§ Description of the task
Word for word, copy the entire listing below, but do not carry over any pictures.

§ Source material

==============================

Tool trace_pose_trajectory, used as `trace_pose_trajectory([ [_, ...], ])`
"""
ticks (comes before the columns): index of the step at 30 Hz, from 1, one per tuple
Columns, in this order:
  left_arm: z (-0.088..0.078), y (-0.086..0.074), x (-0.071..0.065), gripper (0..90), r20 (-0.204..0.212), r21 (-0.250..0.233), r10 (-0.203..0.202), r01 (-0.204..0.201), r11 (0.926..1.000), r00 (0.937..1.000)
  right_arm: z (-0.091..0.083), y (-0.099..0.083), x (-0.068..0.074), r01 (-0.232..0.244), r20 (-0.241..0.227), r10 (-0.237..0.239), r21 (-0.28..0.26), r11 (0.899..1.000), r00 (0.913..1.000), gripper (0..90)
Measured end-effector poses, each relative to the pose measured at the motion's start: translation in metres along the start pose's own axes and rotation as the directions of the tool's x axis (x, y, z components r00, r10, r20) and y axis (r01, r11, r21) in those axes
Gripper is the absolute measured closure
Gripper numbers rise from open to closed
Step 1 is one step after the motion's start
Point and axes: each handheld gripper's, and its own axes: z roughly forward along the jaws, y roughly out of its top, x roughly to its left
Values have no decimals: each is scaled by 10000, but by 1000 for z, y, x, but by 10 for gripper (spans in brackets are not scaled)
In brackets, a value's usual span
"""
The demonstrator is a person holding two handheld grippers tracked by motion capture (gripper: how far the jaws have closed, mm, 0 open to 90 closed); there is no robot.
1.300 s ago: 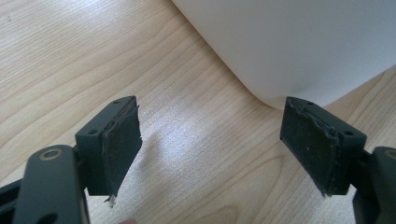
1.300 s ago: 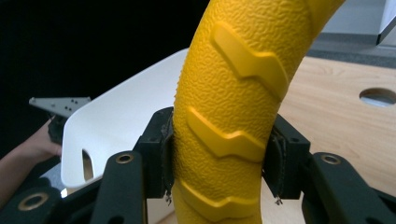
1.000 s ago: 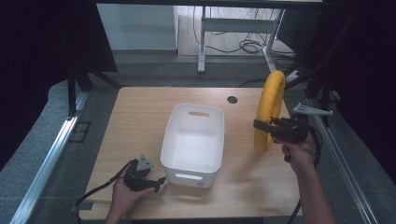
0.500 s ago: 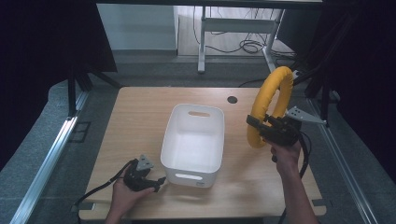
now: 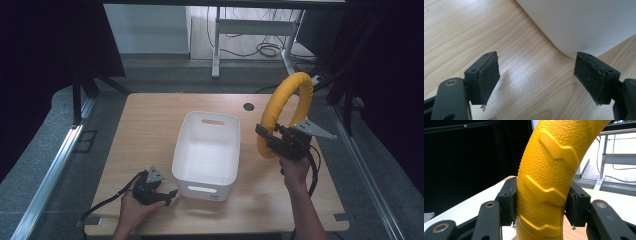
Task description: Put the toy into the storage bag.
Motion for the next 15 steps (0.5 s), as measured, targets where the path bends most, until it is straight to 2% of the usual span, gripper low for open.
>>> trace_pose_trajectory([
  [4,0,0,0,204,4,14,-1,1,10000,10000,0,-1,3,1,55,0,-171,9999,10000,499],
  [10,1,0,0,204,22,33,36,-36,10000,10000,-2,0,12,417,406,-398,-475,9980,9984,499],
  [15,1,0,0,204,28,36,41,-41,10000,10000,-3,1,20,501,502,-462,-798,9955,9977,498],
])
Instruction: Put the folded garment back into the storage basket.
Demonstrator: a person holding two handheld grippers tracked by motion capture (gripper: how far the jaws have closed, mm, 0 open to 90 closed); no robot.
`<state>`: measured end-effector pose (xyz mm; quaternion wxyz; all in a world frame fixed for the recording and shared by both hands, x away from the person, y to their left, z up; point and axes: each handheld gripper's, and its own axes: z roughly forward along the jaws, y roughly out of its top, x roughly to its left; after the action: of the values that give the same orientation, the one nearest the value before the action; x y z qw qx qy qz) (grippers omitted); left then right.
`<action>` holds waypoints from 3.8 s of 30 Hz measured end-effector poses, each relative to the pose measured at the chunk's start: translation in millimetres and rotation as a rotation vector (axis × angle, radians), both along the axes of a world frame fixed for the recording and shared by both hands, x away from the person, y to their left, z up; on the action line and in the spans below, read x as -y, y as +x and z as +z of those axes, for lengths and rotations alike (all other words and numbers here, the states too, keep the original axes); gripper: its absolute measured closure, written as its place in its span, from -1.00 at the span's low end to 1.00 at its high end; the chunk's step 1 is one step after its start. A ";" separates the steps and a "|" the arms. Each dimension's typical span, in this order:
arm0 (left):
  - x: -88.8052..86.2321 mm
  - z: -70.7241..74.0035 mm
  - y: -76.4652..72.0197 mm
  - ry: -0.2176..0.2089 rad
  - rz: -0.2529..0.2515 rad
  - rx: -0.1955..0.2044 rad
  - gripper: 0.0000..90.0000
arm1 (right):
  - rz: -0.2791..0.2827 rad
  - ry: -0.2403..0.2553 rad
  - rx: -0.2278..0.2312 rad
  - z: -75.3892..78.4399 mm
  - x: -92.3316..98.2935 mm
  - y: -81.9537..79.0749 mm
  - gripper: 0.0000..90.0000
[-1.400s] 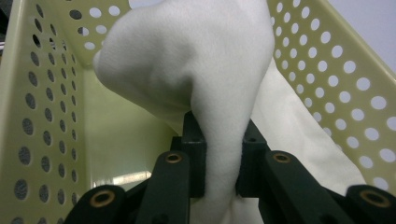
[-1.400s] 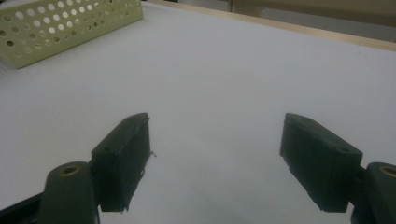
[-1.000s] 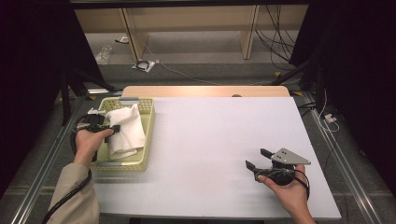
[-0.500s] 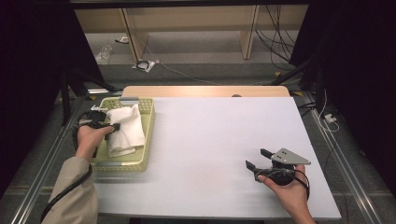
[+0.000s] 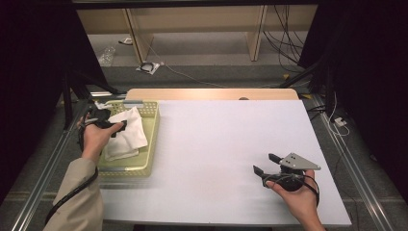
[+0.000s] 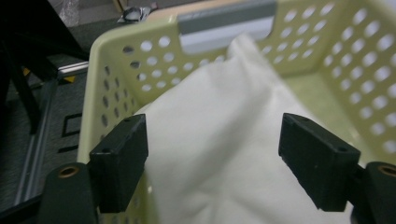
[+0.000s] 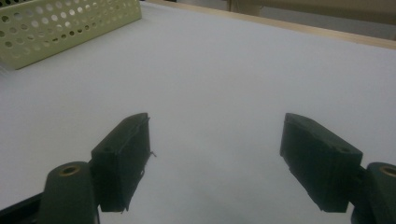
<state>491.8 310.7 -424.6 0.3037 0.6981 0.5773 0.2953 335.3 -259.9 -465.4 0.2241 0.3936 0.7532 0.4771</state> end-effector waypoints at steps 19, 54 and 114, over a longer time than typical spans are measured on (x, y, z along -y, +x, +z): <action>46.6 -37.7 14.1 -0.043 -0.166 -0.283 0.94 | -0.002 0.003 0.002 -0.7 2.3 0.1 -0.44; 26.6 -36.3 -2.4 -0.003 -0.234 -0.367 0.97 | -0.007 0.009 0.006 0.5 2.2 -0.7 -0.44; 89.4 15.5 -81.2 -0.230 -0.452 0.239 -0.51 | -0.002 0.000 0.016 3.0 4.3 -0.9 -0.45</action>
<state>410.6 221.3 -409.1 0.5048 0.7304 0.3968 0.2329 334.4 -264.1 -462.3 0.2307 0.3906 0.7510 0.4798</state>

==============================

§ Response
Tool trace_pose_trajectory, used as `trace_pose_trajectory([ [_, ...], ])`
"""
ticks (comes before the columns): index of the step at 30 Hz, from 1, one per tuple
Columns, in this order:
  left_arm: z (-0.088..0.078), y (-0.086..0.074), x (-0.071..0.065), gripper (0..90), r20 (-0.204..0.212), r21 (-0.250..0.233), r10 (-0.203..0.202), r01 (-0.204..0.201), r11 (0.926..1.000), r00 (0.937..1.000)
  right_arm: z (-0.091..0.083), y (-0.099..0.083), x (-0.068..0.074), r01 (-0.232..0.244), r20 (-0.241..0.227), r10 (-0.237..0.239), r21 (-0.28..0.26), r11 (0.899..1.000), r00 (0.913..1.000), gripper (0..90)
Measured end-effector poses, each relative to the pose measured at the motion's start: translation in metres along the start pose's own axes and rotation as the directions of the tool's x axis (x, y, z components r00, r10, r20) and y axis (r01, r11, r21) in those axes
Gripper is the absolute measured closure
Gripper numbers rise from open to closed
Step 1 is one step after the motion's start
Point and axes: each handheld gripper's, and its own axes: z roughly forward along the jaws, y roughly out of its top, x roughly to its left
Values have no decimals: each is scaled by 10000, but by 1000 for z, y, x, but by 10 for gripper (spans in brackets are not scaled)
In brackets, a value's usual span
"""
The demonstrator is a person holding two handheld grippers tracked by motion capture (gripper: how far the jaws have closed, mm, 0 open to 90 closed); there is no robot.
1.300 s ago: 
1.300 s ago: 
1.000 s ago: 
0.500 s ago: 
now: 
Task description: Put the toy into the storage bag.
Motion for the next 15 steps (0.5 s), as measured, targets where the path bends most, until it is straight to 2% of the usual span, gripper low for open.
>>> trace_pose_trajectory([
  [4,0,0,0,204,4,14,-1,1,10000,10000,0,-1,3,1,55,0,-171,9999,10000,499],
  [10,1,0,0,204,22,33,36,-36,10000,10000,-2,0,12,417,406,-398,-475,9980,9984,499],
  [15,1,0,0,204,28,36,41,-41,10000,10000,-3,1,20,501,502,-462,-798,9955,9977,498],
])
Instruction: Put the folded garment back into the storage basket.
Demonstrator: a person holding two handheld grippers tracked by motion capture (gripper: how far the jaws have closed, mm, 0 open to 90 closed); no robot.
`<state>`: measured end-effector pose (xyz mm; quaternion wxyz; all in a world frame fixed for the recording and shared by both hands, x away from the person, y to their left, z up; point and axes: each handheld gripper's, and its own axes: z roughly forward along the jaws, y roughly out of its top, x roughly to its left; after the action: of the values that give the same orientation, the one nearest the value before the action; x y z qw qx qy qz) (grippers omitted); left then right.
`<action>` holds waypoints from 3.8 s of 30 Hz measured end-effector poses, each relative to the pose measured at the chunk's start: translation in millimetres and rotation as a rotation vector (axis × angle, radians), both along the axes of a world frame fixed for the recording and shared by both hands, x away from the person, y to their left, z up; on the action line and in the spans below, read x as -y, y as +x and z as +z of those axes, for lengths and rotations alike (all other words and numbers here, the states too, keep the original axes); gripper: its absolute measured closure, written as its place in its span, from -1.00 at the span's low end to 1.00 at its high end; the chunk's step 1 is one step after its start. A ";" separates the steps and a "|" the arms. Each dimension's typical span, in this order:
arm0 (left):
  - x: -88.8052..86.2321 mm
  - z: -70.7241..74.0035 mm
  - y: -76.4652..72.0197 mm
  - ry: -0.2176..0.2089 rad
  - rz: -0.2529..0.2515 rad
  - rx: -0.1955..0.2044 rad
  - gripper: 0.0000..90.0000
arm1 (right):
  - rz: -0.2791..0.2827 rad
  - ry: -0.2403..0.2553 rad
  - rx: -0.2278..0.2312 rad
  - z: -75.3892..78.4399 mm
  - x: -92.3316..98.2935 mm
  - y: -81.9537..79.0749 mm
  - gripper: 0.0000..90.0000
[-1.400s] 
[-1.400s] 
[-1.000s] 
[-0.500s] 
[+0.000s] 
[+0.000s] 
[+0.000s] 
<state>491.8 310.7 -424.6 0.3037 0.6981 0.5773 0.2953 335.3 -259.9 -465.4 0.2241 0.3936 0.7532 0.4771</state> end-effector waypoints at steps 19, 54 and 114, over a longer time than typical spans are measured on (x, y, z along -y, +x, +z): <action>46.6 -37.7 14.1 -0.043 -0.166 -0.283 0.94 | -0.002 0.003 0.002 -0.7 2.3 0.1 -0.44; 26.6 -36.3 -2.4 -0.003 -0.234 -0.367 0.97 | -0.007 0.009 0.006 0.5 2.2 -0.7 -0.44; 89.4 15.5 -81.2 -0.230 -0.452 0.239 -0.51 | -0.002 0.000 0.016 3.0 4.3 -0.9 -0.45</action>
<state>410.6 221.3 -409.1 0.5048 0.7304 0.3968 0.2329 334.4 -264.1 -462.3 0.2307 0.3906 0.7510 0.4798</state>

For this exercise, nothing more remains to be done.